The plaintiff’s second count is based on the theory of unjust enrichment. However, the concept of unjust enrichment does not provide a remedy where the relationship between the parties is based on an express agreement. Birchwood Lakes Community Association v. Comis et al., 296 Pa. Super. 77, 442 A.2d 304 (1982). The relationship between the plaintiff and defendant is based on an express, written contract, and therefore, plaintiff cannot seek relief for unjust enrichment.
The defendant also argues that the plaintiff has failed to adequately plead entitlement to treble damages in his fraud claim. We disagree. The plaintiff alleges that the defendant knowingly or recklessly misrepresented the depth of the well he drilled. Such a misrepresentation, which allegedly resulted in an increased bill under the contract, would clearly constitute wanton disregard for the rights of the plaintiff under the parties’ contract.

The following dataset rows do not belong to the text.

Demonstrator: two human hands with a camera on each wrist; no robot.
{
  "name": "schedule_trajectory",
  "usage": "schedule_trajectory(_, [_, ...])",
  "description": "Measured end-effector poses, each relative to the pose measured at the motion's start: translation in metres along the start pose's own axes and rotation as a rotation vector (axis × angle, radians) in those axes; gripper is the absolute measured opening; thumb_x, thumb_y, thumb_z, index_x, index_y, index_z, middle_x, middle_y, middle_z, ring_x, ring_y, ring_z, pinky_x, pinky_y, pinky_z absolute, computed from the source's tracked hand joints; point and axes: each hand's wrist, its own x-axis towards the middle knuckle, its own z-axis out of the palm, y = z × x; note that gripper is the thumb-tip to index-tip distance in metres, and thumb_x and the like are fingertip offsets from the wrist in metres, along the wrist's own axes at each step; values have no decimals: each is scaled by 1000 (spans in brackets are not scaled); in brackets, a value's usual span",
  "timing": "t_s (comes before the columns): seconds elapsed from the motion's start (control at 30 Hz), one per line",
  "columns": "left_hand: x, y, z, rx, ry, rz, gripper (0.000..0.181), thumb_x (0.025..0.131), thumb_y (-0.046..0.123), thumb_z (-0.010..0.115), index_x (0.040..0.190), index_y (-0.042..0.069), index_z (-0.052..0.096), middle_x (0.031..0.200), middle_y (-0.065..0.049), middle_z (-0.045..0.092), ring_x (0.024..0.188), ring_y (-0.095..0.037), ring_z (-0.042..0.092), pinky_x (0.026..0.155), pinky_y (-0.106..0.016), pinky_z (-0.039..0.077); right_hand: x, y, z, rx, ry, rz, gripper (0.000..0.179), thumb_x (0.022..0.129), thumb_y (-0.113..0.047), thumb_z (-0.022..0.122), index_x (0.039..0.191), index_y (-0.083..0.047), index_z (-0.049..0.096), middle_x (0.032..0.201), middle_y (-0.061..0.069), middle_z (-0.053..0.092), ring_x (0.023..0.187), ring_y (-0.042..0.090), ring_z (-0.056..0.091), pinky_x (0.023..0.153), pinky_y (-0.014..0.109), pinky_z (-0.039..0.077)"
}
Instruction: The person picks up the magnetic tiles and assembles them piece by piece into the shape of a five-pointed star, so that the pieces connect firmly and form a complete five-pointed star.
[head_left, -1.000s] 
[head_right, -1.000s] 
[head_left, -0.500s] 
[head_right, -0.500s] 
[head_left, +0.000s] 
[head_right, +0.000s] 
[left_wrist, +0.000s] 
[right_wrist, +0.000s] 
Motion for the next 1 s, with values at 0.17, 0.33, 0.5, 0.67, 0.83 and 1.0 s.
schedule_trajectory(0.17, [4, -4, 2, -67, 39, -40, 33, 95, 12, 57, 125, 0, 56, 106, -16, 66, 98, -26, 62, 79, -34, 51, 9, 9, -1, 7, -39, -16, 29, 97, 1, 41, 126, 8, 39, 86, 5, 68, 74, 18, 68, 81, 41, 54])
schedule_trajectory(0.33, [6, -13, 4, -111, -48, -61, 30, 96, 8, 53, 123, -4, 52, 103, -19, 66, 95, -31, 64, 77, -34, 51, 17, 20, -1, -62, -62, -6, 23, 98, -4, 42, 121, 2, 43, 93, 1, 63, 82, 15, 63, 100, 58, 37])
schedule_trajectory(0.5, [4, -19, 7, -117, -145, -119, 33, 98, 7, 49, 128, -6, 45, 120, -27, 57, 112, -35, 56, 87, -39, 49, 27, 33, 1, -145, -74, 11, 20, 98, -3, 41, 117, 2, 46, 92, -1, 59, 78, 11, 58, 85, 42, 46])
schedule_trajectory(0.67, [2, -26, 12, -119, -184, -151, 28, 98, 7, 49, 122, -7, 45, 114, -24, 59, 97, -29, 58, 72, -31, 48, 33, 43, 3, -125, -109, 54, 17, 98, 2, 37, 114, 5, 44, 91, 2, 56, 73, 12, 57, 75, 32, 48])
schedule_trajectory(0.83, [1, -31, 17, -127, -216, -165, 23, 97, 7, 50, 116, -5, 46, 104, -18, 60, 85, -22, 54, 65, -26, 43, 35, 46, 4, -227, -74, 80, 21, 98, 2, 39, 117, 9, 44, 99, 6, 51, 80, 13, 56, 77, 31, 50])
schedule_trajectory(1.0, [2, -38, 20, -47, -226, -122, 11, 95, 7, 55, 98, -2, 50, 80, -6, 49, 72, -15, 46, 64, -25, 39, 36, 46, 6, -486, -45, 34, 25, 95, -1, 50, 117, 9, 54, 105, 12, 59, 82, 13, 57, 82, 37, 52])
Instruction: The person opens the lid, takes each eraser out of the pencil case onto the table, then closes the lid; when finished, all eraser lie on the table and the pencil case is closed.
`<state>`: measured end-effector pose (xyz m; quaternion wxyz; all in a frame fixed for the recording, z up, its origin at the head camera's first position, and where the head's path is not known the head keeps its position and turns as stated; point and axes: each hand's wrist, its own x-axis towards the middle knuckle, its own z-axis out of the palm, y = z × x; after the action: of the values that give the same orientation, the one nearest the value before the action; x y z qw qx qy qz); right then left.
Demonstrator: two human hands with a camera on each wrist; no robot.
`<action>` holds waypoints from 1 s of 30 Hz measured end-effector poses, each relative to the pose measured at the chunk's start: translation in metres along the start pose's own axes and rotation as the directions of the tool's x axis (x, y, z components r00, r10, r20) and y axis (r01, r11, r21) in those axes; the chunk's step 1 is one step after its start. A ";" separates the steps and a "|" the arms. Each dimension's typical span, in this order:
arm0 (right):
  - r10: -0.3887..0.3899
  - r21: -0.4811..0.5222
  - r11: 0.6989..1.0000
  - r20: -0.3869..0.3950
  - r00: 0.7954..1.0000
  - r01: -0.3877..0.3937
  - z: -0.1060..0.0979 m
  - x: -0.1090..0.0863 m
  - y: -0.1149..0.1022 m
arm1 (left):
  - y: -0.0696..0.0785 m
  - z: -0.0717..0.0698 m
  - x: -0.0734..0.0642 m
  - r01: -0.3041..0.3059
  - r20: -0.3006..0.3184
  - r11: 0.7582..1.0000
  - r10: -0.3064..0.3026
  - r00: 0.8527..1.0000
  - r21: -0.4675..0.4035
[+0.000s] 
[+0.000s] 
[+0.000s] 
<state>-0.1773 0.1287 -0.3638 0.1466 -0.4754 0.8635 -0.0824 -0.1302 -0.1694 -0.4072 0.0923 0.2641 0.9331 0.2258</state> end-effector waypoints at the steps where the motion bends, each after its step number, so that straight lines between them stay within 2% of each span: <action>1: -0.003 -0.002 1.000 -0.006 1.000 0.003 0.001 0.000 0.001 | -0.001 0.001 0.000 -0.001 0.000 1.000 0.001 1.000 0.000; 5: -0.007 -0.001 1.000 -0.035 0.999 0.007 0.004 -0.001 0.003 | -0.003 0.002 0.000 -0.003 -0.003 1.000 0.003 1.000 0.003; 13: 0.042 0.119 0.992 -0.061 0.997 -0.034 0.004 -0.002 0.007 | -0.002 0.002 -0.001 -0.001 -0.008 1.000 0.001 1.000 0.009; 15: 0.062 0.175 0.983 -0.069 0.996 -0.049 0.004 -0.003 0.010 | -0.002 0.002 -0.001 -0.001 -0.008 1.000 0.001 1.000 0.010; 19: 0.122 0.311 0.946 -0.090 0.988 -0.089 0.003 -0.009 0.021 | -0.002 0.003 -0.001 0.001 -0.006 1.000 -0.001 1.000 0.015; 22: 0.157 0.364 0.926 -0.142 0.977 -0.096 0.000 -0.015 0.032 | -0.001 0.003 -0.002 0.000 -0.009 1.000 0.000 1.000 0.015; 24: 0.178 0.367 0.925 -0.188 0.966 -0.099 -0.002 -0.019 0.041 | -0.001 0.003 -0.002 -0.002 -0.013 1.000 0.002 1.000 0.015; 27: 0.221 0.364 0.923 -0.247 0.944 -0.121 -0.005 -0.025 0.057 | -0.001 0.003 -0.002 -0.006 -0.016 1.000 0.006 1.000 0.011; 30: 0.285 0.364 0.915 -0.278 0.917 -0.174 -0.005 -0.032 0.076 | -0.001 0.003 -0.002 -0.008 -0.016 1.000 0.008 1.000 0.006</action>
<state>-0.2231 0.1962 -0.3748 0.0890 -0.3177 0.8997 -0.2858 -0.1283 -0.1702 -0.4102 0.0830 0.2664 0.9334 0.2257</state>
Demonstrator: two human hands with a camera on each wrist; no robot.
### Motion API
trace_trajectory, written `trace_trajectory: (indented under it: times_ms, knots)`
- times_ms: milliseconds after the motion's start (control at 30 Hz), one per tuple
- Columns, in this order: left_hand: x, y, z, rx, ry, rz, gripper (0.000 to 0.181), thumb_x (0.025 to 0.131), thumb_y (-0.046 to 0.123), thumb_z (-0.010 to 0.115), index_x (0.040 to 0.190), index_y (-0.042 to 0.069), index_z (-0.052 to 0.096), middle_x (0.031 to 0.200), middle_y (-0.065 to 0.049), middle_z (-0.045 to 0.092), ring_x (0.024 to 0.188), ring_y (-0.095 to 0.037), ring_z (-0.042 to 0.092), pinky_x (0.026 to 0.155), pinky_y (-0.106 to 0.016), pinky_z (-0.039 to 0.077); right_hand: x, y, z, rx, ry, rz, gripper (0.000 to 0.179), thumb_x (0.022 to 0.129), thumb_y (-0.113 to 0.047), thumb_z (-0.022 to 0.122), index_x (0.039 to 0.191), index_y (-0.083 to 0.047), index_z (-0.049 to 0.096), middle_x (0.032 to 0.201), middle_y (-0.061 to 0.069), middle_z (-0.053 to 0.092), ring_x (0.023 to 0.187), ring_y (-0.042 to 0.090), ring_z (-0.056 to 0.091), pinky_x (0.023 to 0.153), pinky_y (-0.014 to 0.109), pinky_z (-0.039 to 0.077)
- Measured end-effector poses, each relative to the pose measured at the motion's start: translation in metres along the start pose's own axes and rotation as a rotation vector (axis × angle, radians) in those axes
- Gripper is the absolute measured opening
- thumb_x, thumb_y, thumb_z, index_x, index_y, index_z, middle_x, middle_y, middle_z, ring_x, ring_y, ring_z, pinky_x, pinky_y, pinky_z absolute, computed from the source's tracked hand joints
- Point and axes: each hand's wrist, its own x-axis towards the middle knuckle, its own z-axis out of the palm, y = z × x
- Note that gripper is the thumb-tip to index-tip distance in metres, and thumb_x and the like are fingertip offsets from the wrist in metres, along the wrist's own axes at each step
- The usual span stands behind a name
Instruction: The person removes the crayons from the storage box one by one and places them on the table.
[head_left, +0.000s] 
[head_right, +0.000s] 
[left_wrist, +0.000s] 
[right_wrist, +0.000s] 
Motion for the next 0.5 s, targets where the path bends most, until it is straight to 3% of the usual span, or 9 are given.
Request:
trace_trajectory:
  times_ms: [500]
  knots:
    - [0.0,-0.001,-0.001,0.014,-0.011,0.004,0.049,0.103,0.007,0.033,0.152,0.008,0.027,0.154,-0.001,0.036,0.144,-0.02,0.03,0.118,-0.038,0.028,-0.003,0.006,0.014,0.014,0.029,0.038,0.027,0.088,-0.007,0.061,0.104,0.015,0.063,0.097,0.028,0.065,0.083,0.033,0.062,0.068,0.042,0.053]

Furthermore, we note that the defendant failed to support this preliminary objection in his brief. This court is not obliged to research issues and make arguments on behalf of a party who declines to do so. See Commonwealth v. Albert, 522 Pa. 331, 334, 561 A.2d 736, 738 (1989). Thus, the defendant’s motion to dismiss count III of the complaint will be denied.
For the foregoing reasons, the court enters the following:
ORDER
And now, April 1, 1993, in accord with the opinion filed this date, the defendant’s preliminary objections *523are sustained in part, and overruled in part. The defendant’s demurrer to count I and count II of the complaint is sustained. Accordingly, the said counts of the plaintiff’s complaint are dismissed. As a result the defendant’s motion for a more specific pleading as to count I is rendered moot and is therefore dismissed. The defendant’s motion to dismiss count DI of the plaintiff’s complaint is denied and dismissed. The defendant shall file a response to the remaining portion of the complaint (count HI) within 20 days of the date of this order.